In the data below, how many lines contain the word "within"? Answer with the number alone.

━━━━━ Exercise material

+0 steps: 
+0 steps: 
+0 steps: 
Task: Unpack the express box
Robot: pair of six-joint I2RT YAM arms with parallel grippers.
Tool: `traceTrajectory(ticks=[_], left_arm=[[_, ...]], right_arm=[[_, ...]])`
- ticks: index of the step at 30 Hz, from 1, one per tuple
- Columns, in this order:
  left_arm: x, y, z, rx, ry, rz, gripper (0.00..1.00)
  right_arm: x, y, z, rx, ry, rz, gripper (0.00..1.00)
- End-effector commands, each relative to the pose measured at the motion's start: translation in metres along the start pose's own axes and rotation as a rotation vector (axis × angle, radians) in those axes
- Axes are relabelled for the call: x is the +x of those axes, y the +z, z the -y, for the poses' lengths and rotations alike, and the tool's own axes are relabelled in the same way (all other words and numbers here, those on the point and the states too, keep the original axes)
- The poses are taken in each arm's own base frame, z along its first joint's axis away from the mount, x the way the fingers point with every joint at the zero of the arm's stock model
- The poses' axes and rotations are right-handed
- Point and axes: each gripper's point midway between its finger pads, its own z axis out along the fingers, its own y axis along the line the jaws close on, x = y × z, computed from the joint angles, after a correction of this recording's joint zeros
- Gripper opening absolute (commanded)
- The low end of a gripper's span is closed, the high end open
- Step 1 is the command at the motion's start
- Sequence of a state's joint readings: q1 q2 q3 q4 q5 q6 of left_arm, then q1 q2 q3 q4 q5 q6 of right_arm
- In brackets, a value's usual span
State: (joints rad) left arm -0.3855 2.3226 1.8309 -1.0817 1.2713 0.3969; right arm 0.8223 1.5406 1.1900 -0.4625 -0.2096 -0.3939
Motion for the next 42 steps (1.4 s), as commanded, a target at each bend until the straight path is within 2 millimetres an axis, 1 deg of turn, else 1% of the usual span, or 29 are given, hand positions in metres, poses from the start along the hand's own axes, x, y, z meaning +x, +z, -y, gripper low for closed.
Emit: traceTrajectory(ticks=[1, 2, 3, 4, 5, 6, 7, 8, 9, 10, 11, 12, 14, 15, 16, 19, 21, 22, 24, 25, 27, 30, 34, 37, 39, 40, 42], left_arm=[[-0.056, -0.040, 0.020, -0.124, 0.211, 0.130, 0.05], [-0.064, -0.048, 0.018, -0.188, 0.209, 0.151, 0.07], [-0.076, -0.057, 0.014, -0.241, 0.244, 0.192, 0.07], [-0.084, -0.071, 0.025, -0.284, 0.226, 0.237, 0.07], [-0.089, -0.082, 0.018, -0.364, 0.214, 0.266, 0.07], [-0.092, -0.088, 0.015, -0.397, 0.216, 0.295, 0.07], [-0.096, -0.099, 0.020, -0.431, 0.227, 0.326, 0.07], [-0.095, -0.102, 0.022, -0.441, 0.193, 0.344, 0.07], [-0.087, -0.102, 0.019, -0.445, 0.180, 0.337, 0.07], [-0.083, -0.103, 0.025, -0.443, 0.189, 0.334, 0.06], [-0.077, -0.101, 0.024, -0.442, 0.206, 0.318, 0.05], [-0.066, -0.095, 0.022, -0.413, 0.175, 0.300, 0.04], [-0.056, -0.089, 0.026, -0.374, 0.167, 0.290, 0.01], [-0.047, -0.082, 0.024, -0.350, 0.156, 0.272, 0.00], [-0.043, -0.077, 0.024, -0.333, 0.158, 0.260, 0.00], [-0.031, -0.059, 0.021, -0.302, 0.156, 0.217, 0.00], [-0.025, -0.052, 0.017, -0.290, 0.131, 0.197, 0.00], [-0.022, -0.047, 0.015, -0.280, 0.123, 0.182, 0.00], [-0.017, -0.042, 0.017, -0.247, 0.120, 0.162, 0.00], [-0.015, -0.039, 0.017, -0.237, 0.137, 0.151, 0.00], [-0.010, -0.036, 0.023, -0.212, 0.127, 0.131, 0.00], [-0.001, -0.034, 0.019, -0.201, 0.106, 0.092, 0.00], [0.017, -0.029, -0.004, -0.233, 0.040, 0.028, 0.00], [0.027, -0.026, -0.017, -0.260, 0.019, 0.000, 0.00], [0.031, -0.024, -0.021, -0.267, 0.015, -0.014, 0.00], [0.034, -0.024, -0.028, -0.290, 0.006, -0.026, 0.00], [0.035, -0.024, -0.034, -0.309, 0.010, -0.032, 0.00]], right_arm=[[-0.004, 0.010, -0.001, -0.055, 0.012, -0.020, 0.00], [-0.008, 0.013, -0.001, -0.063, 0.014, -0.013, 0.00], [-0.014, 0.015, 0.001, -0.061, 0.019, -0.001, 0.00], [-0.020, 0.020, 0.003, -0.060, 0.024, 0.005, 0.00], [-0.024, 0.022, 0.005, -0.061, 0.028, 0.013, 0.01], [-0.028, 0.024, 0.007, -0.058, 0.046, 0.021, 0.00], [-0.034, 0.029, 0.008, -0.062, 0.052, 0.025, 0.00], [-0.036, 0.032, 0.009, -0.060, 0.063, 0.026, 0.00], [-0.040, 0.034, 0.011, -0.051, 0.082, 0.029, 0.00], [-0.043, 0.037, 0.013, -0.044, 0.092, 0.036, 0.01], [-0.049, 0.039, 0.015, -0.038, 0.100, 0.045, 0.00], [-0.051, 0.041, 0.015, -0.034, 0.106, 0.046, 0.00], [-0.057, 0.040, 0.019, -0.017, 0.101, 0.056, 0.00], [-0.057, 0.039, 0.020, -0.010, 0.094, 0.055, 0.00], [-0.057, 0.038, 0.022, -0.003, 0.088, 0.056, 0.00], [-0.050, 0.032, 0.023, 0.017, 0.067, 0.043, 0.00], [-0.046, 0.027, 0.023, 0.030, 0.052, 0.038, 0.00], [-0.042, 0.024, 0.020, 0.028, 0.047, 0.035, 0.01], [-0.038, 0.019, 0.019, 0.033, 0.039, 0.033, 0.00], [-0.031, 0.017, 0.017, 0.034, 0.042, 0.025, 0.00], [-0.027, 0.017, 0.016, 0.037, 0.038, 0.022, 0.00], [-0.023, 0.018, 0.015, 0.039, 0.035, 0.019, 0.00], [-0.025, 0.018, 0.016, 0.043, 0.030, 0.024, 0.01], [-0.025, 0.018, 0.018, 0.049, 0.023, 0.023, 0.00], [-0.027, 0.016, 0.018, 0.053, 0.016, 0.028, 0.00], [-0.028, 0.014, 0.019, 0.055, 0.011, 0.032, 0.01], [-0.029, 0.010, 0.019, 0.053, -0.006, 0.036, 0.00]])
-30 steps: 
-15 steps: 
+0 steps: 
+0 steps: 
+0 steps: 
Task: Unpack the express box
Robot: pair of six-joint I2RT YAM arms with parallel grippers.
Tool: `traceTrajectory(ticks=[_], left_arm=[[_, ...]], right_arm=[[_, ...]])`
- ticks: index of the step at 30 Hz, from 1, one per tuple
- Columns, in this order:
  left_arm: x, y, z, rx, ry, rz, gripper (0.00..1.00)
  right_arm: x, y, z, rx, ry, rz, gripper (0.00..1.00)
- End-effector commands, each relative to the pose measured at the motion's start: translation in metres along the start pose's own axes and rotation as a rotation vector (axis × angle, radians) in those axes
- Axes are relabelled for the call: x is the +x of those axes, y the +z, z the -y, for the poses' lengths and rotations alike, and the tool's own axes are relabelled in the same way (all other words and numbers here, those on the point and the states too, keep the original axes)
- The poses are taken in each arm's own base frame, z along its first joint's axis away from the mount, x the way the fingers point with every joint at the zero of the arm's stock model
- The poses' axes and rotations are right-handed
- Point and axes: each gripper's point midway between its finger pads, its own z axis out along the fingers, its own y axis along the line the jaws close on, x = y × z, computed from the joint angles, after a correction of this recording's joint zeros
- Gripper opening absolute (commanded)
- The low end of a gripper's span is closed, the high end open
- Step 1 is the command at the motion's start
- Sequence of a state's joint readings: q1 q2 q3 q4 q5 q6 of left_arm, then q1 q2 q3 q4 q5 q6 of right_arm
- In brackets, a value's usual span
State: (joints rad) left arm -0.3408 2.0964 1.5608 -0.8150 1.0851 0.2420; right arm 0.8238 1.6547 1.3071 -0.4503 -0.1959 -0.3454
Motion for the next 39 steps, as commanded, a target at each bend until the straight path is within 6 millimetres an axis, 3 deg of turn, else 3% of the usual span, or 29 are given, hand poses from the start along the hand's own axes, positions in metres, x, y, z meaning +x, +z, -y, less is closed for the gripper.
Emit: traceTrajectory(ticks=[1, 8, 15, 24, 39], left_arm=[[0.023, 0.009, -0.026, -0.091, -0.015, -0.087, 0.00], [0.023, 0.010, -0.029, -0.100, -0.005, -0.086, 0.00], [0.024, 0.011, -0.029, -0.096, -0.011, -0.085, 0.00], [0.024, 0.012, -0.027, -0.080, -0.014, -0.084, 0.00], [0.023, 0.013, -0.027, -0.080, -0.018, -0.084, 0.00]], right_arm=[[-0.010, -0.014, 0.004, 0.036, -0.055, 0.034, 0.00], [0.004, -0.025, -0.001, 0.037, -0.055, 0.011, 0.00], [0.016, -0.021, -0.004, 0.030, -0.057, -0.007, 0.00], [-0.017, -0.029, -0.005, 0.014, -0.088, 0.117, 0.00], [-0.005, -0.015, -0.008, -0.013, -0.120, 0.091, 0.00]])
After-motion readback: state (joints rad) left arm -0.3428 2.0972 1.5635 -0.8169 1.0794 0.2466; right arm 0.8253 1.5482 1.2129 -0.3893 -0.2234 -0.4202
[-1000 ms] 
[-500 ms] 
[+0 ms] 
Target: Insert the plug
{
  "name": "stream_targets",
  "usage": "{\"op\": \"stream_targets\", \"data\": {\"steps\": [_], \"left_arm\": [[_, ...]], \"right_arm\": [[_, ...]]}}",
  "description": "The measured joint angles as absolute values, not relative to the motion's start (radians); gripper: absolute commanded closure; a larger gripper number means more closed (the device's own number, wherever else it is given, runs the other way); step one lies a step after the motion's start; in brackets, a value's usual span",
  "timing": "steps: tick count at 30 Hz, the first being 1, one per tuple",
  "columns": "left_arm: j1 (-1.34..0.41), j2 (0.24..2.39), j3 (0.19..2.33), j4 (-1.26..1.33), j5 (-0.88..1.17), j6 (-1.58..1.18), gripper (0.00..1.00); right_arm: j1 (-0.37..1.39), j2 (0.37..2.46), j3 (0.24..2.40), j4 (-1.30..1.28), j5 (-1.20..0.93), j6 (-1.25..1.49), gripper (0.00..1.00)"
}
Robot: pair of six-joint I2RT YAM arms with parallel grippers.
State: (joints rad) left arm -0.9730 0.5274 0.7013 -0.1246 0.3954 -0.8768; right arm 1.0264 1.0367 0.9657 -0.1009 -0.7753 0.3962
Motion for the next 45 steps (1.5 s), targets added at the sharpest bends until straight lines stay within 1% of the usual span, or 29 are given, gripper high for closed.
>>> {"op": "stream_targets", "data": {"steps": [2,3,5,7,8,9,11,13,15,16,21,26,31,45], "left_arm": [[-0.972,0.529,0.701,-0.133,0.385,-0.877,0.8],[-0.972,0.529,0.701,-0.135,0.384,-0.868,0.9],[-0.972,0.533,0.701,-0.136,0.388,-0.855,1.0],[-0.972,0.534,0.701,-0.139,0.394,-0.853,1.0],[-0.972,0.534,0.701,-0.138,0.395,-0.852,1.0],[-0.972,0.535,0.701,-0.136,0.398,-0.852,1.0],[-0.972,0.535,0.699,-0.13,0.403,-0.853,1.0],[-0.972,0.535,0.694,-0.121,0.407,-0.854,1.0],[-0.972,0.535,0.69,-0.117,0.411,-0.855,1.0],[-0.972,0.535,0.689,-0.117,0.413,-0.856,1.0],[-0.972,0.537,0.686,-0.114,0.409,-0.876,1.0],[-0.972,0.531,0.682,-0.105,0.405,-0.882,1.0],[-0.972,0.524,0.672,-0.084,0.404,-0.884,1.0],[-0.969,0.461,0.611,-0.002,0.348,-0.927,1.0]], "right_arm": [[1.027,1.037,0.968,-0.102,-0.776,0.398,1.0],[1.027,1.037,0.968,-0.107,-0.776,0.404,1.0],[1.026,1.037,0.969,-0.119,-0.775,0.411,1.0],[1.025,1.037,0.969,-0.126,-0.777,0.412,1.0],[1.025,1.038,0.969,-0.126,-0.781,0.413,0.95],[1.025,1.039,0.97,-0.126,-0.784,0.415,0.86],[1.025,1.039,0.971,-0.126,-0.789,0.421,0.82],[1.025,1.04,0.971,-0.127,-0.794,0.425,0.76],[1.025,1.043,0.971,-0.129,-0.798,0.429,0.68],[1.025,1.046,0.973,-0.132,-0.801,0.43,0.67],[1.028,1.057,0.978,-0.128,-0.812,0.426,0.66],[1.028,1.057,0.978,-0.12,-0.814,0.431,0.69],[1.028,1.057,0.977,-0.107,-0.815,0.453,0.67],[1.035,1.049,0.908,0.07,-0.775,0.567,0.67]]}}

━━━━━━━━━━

● **Exercise solution**: 3